Relevant fields for this Collector:

• __collectible – This object’s nested fields contain metadata about each collection job.
  • collectorType: Indicates the type of Collector used for the job.
  • collectorId: Represents the Collector ID of the Collector, as configured during setup.
  • resHeaders: Added only when Advanced Settings > Capture response headers is toggled on.
• __collectStats – This object’s nested fields are:
  • method: The value you set for Collect > Collect method.
  • url: The value you set for Collect Settings (Common) > Collect URL.
  • elapsedMS: The time elapsed from the moment the Collector’s request was sent until the response was received.
• __inputId – Uniquely identifies the origin of data for a collection job. Its format varies depending on whether the job is ad hoc or scheduled:
  • Ad hoc jobs are formatted as collection:<timestamp>.<randomId>.adhoc.<Collector ID>.
    • <timestamp>: The Unix timestamp when the job was initiated.
    • <randomId>: A random identifier to ensure uniqueness.
    • adhoc: Indicates the job was manually triggered.
    • <Collector ID>: The ID of the Collector.
  • Scheduled jobs are formatted as collection:<Collector ID>.
    • <Collector ID>: The ID of the Collector.

Response Errors

​

The Collector treats all non-200 responses from configured URL endpoints as errors. This includes 1xx, 3xx, 4xx, and 5xx responses.

On Discovery, Preview, and most Collect jobs, it interprets these as fatal errors. On Collect jobs, a few exceptions are treated as non-fatal:

• Where a Collect job launches multiple tasks, and only a subset of those tasks fail, Cribl Stream places the job in failed status, but treats the error as non-fatal. (Note that Cribl Stream does not retry the failed tasks.)

• Where a Collect job receives a 3xx redirection error code, it follows the error’s treatment by the underlying library, and does not necessarily treat the error as fatal.

Mitigate Stuck-Job Problems

​

Occasionally, a scheduled job fails, but continues running for hours or even days, until someone intervenes and cancels it. If left alone, such a “stuck”, “orphaned,” or “zombie” job will never complete. This can cause missing events in downstream receivers, along with HTTP timeout or similar errors in Cribl Stream’s logs.

To keep stuck jobs from running excessively long:

• First, try setting Optional Settings > Request timeout (secs) – whose default of 0 means “wait forever” – to a desired maximum duration.
• If adjusting Timeout (secs) does not fix the problem, try the global setting Job Timeout – whose default of 0 allows a job to run indefinitely – to a desired maximum duration.

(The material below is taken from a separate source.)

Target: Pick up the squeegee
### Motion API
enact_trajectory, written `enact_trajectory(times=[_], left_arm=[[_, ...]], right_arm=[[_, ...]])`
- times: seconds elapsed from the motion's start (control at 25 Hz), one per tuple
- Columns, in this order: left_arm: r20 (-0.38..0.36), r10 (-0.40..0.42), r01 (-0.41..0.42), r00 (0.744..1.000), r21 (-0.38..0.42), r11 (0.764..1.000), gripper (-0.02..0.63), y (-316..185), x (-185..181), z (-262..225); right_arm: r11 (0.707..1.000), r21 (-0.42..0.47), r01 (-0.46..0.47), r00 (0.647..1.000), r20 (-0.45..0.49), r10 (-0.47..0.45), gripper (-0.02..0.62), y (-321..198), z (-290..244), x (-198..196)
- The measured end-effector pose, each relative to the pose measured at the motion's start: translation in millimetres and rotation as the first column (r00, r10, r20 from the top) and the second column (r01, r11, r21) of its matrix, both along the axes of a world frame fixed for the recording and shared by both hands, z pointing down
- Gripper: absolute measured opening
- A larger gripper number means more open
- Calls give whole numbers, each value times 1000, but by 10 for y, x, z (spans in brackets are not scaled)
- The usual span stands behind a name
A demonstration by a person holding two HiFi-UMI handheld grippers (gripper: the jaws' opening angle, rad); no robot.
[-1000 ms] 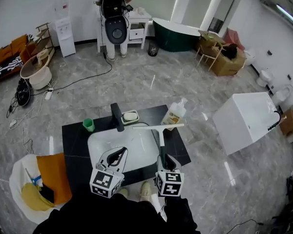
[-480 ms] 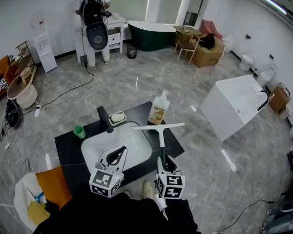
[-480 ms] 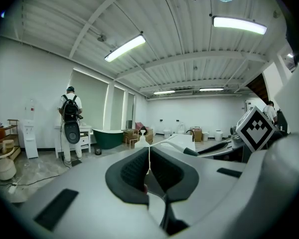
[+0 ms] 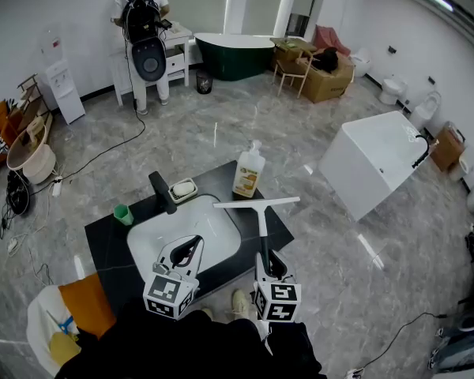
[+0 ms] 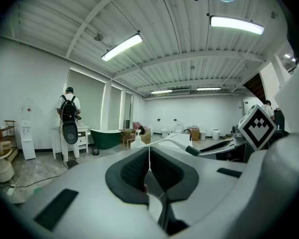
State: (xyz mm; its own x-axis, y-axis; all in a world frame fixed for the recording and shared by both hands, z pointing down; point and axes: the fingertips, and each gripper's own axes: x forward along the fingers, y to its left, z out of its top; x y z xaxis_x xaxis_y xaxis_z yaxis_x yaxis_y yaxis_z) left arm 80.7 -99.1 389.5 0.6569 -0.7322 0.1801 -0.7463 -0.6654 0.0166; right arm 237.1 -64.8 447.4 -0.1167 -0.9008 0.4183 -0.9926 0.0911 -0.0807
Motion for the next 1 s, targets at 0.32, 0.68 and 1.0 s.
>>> enact_trajectory(times=[0.32, 0.68, 1.0], left_arm=[[5, 0, 0, 1000, -14, 1000, 28, -36, 40, 48], [5, -10, 11, 1000, -17, 1000, 28, -54, 53, 65], [3, -20, 20, 1000, -22, 1000, 28, -53, 62, 69]], right_arm=[[1000, -10, 5, 1000, 16, -5, 111, -36, 8, 19], [1000, -7, 23, 1000, 18, -23, 112, -73, -4, 22], [999, 3, 34, 999, 14, -34, 112, -115, -36, 46]])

You’ll find Job Timeout among the task manifest and buffering limits.

Using these settings in tandem works like this:

• Timeout (secs) limits the time that Cribl Stream will wait for an HTTP request to complete.
• Then, if a job gets stuck and keeps running beyond that limit, Job Timeout can catch and terminate the job, because it monitors the overall time the job has been running.

Troubleshoot

​

“reason.stack == `TypeError [ERR_INVALID_URL]…”

​

Ful text: “reason.stack == `TypeError [ERR_INVALID_URL]: Invalid URL: https%3A%2F%2Ftype.fit%2Fapi%2Fquotes” at onParseError (internal/url.js:258:9)"

This is due to unnecessarily encoding the Discover/Collect URL.

Recommendation

​

Remove the encoding function for the URL. URLs will rarely need text to be encoded and when they do it’s only the parts that need it that should be encoded, otherwise if the entire URL is encoded unnecessarily then errors like this will occur.

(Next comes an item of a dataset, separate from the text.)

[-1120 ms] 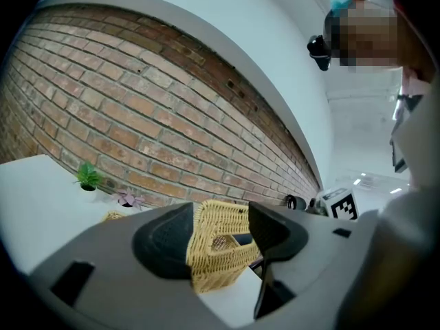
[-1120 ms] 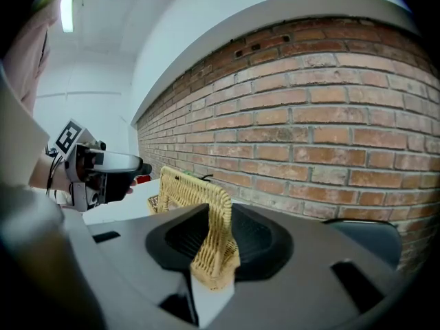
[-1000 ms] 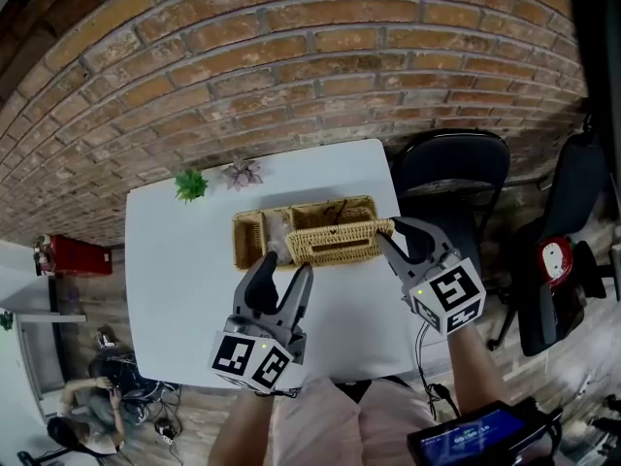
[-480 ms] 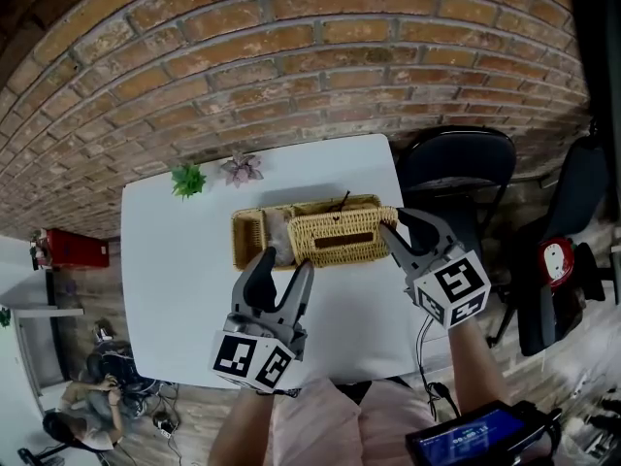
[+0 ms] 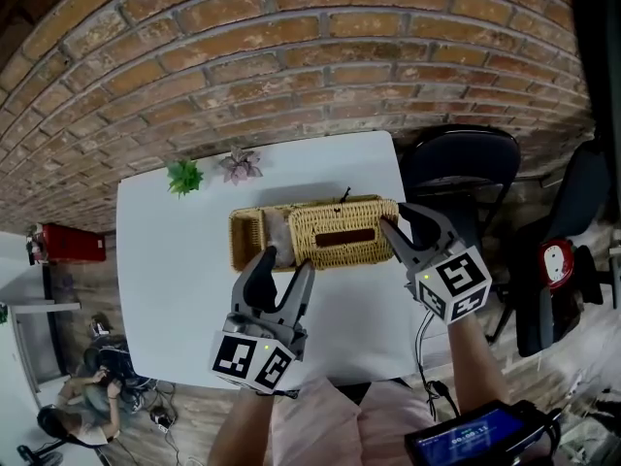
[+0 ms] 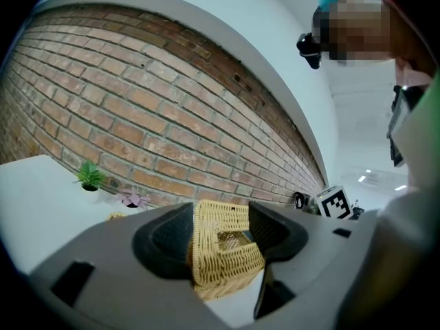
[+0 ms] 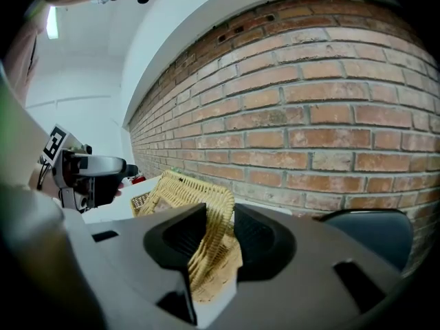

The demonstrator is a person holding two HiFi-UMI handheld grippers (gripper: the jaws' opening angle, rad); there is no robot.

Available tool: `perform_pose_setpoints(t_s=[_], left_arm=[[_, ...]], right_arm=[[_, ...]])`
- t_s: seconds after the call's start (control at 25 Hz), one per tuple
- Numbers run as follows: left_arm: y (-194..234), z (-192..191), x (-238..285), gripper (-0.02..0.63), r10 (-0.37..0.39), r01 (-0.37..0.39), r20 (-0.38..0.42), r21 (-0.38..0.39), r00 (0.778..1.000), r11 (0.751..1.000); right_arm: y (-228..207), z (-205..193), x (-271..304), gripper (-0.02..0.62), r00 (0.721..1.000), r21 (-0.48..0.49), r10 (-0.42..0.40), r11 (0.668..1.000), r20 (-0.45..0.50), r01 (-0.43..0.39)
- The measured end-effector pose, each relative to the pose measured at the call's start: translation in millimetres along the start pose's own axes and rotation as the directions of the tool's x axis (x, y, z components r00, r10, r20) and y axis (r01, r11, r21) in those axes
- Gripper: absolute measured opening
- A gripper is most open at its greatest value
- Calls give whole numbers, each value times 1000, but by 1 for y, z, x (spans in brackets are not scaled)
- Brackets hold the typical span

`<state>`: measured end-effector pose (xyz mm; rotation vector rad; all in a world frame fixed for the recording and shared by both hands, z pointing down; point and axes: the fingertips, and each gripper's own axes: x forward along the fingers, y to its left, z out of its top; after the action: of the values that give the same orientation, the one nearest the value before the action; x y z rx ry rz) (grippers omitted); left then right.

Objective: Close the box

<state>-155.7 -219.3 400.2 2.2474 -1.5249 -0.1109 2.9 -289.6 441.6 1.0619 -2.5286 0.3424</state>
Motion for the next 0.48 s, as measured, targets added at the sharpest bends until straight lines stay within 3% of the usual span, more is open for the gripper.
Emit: perform_pose_setpoints(t_s=[0.48], left_arm=[[9, -9, 5, 259, 8, -8, -20, -23, 1000, 1000]], right_arm=[[-11, -15, 19, 146, 999, 30, -6, 1000, -40, 7]])
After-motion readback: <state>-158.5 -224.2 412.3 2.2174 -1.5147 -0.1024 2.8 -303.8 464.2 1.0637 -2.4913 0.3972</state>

“statusCode: 429…Too many requests”

​

This response is triggered by rapidly repeated requests from the Collector’s Discover and Collect phases. It’s especially likely when different Workers run multiple Collect tasks.

Recommendation

​

Gradually increase the Login rate limit threshold until you no longer receive this error response. On the Leader or a Single-instance deployment, access this option at Global Settings > General Settings > API Server Settings > Advanced. In a Distributed deployment, select Manage, select the Worker Group, and then navigate to Group Settings > General Settings > API Server Settings > Advanced.